毒でも盛られていたら、なんて考えると今頃になって背筋が氷結する。

致死に達してたらその場でご臨終なんだろうけど、実質お冷を口にしたのは俺じゃなく那智なわけで。

下手すりゃ那智がご臨終していたというわけだ。

だったら俺も、その日の内に死んでただろうな。


那智の居ない世界なんて塵同然だから。


しかしまあ、俺に殺意があったとするならの話で進めていくと一服盛った方が事足りる話だと思うんだが。
チンピラ曰く、奴等は俺をシメるだけのようだった。

母親とは関連が無いんだろうか?

俺の疑問に、鳥井は言う。
案外物事ってのは身近なところで複雑に絡み合ってるもんだ、と。


「関係ないようで糸が絡まっていることが多い。
解れ口を探して手繰り寄せてみ? 意外と芋づる方式で真実を手に入れられるもんだから。

そしてその真実は意外と簡素で安作りな価値しかねぇ。
しごくクダラナイ真実を若旦那は手に入れるんじゃねえか?」


「現にクダラナイ理由でアダルト会社さんから狙われたしな」

「おやおや押し売りはオキライ?」

「ジブン、玩具なしで鳴かせるのが好きなもので」


それはごめんあそばせ、鳥井は大袈裟に肩を竦めてみせた。

だけど良い刺激にはなると思いますよ、マンネリ化を防げマス。

なんて余計な事を付け足してくる表向きアダルト会社社員に、「興味はアリマスケドネ。

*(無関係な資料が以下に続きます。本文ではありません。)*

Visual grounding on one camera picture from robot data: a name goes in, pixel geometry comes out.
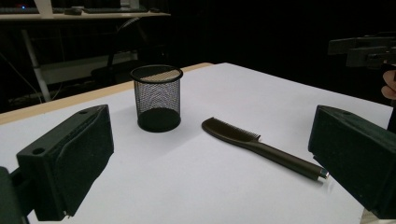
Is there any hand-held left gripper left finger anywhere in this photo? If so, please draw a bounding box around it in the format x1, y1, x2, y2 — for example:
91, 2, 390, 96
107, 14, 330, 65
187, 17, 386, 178
16, 104, 115, 222

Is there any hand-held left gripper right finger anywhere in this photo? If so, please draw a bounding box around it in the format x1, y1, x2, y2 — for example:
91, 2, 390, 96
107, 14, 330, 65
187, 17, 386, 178
307, 105, 396, 219

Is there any black mesh pen holder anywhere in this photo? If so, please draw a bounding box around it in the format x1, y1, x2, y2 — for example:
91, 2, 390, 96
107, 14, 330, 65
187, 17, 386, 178
130, 64, 184, 133

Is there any black folding chair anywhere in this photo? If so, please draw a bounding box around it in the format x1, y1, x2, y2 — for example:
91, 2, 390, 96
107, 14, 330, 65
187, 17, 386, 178
90, 17, 169, 89

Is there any white paper sheet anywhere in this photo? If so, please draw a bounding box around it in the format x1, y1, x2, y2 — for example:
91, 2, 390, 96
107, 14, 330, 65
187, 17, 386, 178
0, 62, 395, 224

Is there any wooden desk with white legs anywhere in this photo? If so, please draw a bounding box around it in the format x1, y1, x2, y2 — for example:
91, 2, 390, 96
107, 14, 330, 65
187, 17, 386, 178
0, 10, 172, 104

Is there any white monitor stand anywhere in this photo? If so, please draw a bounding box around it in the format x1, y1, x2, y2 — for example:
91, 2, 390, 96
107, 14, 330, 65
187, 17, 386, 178
33, 0, 54, 19

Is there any black keyboard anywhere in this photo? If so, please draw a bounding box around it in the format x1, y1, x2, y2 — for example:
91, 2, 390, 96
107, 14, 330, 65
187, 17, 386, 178
82, 7, 149, 14

お薬は使いマスし」アイロニー含む笑みを返す。


「だったら良い商品アルネ」と悪徳商人の鳥井、

「どんなのっスか?」と悪性学生の俺、


「天国にも地獄にも逝けそうな商品アルヨ」鳥井、

「どんくらいっスか?」俺、


「5分で相手をアンアンなーむ」鳥井、

「5分でアンアンなーむ、凄いッスね」俺、


「瞬間的なものもアルアルヨ」鳥井、

「使った瞬間なーむっすか。良い仕事してるっスね」俺、


「欲しいアルカ?」嬉々する商人、

「時と場合によっては喉から手が出そうなほどっス」笑々する学生、


「何のお話ですか?」首を傾げる純粋な第三者。